A Rede Sol havia apresentado a melhor proposta durante a fase de lances do pregão, mas foi excluída da licitação após a análise de seus documentos de habilitação. Mesmo após a distribuidora apresentar um recurso contestando a decisão, a Casa Civil manteve a inabilitação, citando o risco à segurança institucional.
De acordo com o edital do pregão, as empresas participantes deveriam declarar se estavam sob investigação no âmbito de crimes relacionados ao setor de combustíveis. Isso inclui atividades como adulteração de combustíveis e lavagem de dinheiro. Ao se declarar investigada no Ministério Público de São Paulo, no contexto da operação Carbono Oculto, a Rede Sol se viu desclassificada.

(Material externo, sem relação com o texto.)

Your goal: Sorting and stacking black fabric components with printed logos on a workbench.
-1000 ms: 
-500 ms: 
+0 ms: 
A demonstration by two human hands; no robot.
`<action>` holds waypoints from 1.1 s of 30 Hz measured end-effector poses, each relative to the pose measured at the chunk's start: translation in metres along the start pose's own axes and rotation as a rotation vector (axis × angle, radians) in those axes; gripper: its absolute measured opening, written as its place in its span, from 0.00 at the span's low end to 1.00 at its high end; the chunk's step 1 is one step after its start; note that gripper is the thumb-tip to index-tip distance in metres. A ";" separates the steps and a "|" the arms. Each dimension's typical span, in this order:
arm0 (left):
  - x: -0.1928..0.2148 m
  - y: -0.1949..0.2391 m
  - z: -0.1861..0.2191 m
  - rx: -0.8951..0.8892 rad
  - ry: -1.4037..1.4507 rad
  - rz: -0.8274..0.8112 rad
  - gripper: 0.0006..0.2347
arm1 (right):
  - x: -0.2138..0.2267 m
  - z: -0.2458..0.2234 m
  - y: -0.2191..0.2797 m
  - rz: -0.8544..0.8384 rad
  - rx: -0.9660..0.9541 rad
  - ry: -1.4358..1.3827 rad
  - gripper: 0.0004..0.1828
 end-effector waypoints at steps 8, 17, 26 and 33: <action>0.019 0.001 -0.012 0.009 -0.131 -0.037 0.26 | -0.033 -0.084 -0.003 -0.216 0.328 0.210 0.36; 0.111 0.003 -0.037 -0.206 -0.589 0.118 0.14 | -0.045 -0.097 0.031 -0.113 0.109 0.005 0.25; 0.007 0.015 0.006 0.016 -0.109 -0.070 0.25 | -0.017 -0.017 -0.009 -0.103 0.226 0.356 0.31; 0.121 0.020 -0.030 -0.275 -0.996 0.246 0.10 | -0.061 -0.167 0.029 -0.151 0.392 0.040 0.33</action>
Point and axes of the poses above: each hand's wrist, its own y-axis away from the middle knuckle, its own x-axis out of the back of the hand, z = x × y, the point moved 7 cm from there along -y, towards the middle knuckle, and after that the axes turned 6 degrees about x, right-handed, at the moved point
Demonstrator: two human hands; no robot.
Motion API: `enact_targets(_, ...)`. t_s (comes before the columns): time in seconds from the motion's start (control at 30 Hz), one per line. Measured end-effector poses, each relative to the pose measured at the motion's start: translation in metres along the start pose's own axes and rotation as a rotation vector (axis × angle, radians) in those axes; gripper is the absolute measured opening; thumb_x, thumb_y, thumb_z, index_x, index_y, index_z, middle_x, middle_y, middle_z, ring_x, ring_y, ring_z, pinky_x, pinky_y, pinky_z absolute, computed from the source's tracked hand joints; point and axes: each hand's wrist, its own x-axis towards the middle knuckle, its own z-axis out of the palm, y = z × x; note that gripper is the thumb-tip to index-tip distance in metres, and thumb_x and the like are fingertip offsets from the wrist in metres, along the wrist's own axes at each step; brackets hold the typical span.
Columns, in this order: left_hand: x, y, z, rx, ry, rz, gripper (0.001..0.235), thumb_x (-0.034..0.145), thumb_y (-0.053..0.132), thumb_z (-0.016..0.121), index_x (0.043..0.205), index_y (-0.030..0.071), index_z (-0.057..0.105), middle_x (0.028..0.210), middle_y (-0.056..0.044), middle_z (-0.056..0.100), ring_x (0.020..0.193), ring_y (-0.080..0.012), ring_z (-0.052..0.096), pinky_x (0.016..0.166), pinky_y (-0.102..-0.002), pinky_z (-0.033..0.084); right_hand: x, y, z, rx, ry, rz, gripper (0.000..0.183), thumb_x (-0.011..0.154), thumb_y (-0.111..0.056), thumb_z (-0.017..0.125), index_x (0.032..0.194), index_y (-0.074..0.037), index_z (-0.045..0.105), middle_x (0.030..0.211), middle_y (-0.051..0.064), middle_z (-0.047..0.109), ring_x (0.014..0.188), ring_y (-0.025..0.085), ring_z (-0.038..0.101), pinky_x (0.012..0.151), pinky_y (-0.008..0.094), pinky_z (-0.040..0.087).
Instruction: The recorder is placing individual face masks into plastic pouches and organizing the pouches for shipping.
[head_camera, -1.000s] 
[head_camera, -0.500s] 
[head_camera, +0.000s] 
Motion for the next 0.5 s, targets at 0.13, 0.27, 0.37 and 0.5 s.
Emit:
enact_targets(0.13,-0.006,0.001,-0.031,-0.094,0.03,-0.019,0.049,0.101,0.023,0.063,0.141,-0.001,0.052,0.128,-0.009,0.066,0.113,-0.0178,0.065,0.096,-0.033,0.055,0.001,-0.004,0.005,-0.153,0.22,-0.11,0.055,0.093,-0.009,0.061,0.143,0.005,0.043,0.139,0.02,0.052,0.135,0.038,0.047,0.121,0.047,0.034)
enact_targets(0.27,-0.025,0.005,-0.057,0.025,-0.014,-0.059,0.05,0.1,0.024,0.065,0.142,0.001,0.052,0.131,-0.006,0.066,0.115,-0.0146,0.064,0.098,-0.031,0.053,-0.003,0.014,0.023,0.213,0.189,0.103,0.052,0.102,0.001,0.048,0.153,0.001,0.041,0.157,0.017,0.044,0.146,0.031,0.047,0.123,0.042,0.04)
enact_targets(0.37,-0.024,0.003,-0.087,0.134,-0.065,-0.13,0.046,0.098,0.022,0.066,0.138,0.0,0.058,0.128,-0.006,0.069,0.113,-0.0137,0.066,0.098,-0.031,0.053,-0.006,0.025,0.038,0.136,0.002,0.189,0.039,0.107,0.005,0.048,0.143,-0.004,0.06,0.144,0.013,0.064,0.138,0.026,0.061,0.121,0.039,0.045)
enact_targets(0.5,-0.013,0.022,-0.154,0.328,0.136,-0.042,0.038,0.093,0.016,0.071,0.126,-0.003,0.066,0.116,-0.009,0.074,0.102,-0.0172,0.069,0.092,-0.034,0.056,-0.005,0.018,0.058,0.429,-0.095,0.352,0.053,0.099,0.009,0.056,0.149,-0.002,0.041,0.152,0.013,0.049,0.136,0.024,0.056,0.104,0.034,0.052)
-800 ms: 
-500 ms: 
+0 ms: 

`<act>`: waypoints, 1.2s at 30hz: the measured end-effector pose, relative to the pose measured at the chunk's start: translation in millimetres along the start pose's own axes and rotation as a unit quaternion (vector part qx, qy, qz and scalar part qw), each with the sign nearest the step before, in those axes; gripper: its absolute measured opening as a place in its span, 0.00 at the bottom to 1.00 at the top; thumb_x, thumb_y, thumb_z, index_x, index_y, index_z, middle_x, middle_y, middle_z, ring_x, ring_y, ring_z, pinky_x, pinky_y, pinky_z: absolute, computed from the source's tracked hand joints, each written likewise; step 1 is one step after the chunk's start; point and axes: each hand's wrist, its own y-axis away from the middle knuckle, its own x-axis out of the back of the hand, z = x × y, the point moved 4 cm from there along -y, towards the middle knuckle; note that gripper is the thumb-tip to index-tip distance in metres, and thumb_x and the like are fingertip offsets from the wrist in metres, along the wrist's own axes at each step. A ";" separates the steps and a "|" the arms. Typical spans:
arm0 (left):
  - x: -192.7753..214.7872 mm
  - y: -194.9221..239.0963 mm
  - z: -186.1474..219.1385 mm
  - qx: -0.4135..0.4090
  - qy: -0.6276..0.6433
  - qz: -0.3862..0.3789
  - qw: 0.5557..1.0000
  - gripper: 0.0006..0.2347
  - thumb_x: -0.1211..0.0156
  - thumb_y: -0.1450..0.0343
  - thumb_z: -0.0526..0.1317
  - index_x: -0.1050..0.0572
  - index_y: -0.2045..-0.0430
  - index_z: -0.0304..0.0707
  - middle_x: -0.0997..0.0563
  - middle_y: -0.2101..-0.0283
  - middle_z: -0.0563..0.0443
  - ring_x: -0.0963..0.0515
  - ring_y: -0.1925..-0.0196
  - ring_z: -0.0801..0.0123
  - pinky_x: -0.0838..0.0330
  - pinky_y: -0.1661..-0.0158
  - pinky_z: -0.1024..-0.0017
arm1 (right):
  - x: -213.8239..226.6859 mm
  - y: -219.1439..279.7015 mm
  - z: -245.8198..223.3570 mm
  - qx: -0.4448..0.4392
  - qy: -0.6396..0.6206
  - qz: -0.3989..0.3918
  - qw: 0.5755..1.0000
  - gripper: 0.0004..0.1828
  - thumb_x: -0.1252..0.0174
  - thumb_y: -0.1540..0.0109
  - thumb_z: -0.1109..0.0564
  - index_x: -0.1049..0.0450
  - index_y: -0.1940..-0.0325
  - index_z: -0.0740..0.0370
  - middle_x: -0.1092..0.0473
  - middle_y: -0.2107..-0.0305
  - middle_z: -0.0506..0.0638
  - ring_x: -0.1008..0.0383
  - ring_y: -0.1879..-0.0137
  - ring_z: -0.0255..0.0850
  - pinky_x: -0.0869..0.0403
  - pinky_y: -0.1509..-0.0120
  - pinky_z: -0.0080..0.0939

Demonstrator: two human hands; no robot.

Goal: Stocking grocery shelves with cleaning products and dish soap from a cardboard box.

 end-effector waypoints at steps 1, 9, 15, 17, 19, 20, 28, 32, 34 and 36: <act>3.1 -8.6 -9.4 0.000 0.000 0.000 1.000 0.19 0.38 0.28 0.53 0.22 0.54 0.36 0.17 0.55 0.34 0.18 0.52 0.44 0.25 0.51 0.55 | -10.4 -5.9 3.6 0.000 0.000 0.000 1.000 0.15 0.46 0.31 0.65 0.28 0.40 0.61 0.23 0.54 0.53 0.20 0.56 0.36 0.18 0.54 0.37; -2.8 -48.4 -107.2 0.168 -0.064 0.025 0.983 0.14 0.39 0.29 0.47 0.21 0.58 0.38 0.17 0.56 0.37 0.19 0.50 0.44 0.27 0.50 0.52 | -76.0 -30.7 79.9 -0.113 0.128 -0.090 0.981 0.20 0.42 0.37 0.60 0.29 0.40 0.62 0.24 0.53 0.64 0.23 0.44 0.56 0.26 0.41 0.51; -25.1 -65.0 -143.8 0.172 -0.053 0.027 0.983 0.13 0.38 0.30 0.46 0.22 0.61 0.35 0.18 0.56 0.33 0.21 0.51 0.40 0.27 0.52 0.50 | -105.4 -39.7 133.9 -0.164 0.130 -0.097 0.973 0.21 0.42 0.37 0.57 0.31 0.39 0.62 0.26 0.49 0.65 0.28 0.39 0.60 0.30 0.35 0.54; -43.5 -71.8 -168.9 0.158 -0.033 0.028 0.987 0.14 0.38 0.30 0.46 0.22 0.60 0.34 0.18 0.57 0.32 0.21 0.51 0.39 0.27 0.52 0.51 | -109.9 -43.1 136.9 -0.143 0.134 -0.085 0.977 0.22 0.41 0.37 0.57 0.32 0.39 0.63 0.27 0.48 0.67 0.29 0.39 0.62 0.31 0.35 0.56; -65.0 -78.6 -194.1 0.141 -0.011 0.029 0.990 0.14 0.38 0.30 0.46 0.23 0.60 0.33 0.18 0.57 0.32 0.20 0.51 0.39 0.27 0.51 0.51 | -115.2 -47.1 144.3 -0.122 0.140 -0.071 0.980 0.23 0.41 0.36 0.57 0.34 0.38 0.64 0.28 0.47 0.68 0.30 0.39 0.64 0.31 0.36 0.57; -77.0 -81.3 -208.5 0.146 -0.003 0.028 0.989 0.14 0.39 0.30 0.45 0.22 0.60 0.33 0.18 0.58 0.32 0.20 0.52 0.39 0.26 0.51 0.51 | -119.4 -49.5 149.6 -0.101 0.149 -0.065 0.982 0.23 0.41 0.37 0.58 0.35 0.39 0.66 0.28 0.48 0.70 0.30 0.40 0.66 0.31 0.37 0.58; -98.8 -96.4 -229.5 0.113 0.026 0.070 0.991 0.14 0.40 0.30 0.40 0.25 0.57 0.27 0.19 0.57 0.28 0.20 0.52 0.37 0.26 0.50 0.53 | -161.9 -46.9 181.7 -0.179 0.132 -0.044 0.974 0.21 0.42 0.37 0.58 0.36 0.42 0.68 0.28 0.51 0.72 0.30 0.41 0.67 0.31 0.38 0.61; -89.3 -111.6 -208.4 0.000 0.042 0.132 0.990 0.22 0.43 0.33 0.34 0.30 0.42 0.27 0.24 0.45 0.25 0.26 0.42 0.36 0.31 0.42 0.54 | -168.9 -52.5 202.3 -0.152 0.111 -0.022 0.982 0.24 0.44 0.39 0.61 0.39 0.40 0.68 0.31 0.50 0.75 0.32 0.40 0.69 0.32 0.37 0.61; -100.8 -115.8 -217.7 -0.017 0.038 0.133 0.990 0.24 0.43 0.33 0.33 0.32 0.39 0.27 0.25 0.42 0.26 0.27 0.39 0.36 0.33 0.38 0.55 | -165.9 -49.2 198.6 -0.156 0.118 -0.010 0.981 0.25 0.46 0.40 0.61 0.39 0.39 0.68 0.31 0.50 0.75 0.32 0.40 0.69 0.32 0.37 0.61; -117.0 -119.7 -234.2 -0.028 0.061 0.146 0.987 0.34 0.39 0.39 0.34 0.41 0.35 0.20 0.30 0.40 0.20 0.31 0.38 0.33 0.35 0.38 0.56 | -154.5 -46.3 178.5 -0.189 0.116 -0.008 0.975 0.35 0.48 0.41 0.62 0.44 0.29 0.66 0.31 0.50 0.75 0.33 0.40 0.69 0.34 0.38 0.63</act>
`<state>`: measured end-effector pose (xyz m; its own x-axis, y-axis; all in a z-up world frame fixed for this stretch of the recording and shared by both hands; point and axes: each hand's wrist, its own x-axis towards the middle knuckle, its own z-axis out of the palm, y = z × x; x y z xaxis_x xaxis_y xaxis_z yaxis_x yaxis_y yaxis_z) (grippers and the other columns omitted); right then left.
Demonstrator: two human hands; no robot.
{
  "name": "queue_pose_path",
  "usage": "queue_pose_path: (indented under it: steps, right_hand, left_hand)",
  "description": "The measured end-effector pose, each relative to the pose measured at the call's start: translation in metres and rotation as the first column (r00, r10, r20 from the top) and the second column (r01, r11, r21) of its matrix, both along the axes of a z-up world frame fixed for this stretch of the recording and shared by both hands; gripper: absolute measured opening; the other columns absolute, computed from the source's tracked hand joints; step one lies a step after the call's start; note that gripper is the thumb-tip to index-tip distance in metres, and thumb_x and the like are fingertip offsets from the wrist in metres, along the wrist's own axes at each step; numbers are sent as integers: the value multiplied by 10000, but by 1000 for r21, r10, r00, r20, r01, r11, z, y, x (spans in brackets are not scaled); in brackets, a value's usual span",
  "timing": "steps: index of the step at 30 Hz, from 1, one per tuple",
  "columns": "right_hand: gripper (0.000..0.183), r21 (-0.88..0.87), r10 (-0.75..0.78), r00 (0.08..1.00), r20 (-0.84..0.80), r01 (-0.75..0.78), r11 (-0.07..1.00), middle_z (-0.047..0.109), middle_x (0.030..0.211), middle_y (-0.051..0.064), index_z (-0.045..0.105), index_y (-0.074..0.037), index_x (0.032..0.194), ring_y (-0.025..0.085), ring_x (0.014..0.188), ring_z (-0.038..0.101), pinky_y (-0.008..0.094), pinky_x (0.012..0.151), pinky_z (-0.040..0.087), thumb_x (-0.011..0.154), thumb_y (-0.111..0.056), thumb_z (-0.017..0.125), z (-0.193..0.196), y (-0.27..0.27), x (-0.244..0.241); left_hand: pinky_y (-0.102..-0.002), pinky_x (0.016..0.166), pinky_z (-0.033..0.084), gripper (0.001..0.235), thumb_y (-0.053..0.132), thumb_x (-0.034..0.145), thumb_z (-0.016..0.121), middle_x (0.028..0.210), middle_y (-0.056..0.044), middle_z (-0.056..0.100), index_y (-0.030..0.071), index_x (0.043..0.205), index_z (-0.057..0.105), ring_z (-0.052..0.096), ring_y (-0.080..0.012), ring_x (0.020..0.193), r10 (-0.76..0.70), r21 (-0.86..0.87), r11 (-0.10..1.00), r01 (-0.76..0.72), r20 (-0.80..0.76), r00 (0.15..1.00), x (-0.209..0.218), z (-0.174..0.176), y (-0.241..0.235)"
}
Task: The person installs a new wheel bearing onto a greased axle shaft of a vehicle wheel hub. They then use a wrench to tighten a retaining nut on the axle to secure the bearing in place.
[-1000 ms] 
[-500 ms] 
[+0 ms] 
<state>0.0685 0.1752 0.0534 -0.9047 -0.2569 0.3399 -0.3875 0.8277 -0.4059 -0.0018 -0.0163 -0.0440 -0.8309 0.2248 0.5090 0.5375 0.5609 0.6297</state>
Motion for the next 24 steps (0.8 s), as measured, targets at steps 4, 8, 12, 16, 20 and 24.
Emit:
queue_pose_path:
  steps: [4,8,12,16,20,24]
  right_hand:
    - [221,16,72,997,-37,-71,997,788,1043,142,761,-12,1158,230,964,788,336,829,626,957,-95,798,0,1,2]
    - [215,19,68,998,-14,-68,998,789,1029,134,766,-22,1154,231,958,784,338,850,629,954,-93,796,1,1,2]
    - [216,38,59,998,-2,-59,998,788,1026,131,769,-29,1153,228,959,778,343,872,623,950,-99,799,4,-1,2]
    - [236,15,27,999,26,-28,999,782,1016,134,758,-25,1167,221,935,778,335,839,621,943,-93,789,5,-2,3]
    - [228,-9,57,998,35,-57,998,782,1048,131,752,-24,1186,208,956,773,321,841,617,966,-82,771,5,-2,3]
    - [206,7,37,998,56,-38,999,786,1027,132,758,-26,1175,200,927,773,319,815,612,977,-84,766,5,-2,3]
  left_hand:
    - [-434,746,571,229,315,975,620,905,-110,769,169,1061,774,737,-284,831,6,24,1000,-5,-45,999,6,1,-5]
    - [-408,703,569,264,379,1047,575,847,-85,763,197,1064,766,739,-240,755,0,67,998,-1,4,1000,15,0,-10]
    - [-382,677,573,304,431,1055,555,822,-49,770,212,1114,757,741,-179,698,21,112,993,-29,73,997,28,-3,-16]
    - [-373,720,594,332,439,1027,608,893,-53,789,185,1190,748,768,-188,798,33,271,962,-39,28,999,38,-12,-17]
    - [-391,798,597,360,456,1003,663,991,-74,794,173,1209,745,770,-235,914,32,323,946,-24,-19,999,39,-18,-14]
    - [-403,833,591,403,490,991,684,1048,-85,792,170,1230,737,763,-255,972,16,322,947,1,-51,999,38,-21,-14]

A distribuidora, em nota, afirmou que a sua exclusão foi motivada por um “motivo torpe”, alegando que a decisão foi uma retaliação por sua honestidade em declarar a existência de uma investigação preliminar. A empresa destacou que sua proposta representava a melhor economia para os cofres públicos e anunciou a intenção de buscar uma ação judicial para reverter a inabilitação, argumentando que a condição de investigada não configura um impedimento legal para participar de licitações.
A Casa Civil, por sua vez, defendeu que a exclusão da Rede Sol não constitui uma declaração de culpa, mas sim uma medida preventiva, considerando a importância e a sensibilidade do serviço prestado. A análise da situação revelou que o abastecimento é destinado a veículos utilizados por autoridades, como o presidente e o vice-presidente, e que inquéritos relacionados ao fornecedor poderiam comprometer a segurança dessas altas figuras do governo e a imagem institucional.
Com a decisão de manter a inabilitação da Rede Sol, a Ciapetro Distribuidora de Combustíveis, que ficou em segundo lugar na fase de lances, permanece como a vencedora do pregão para o fornecimento. A situação levanta questões sobre a responsabilidade das instituições públicas em garantir a integridade nas licitações e a presunção de inocência das empresas envolvidas.
A Rede Sol, com mais de duas décadas de atuação no mercado, manifestou a confiança de que a Justiça irá reavaliar a questão e corrigir o que consideram um erro. O caso destaca a complexidade da relação entre licitações públicas e os desafios enfrentados por empresas que se encontram sob investigações, mesmo sem acusações concretas.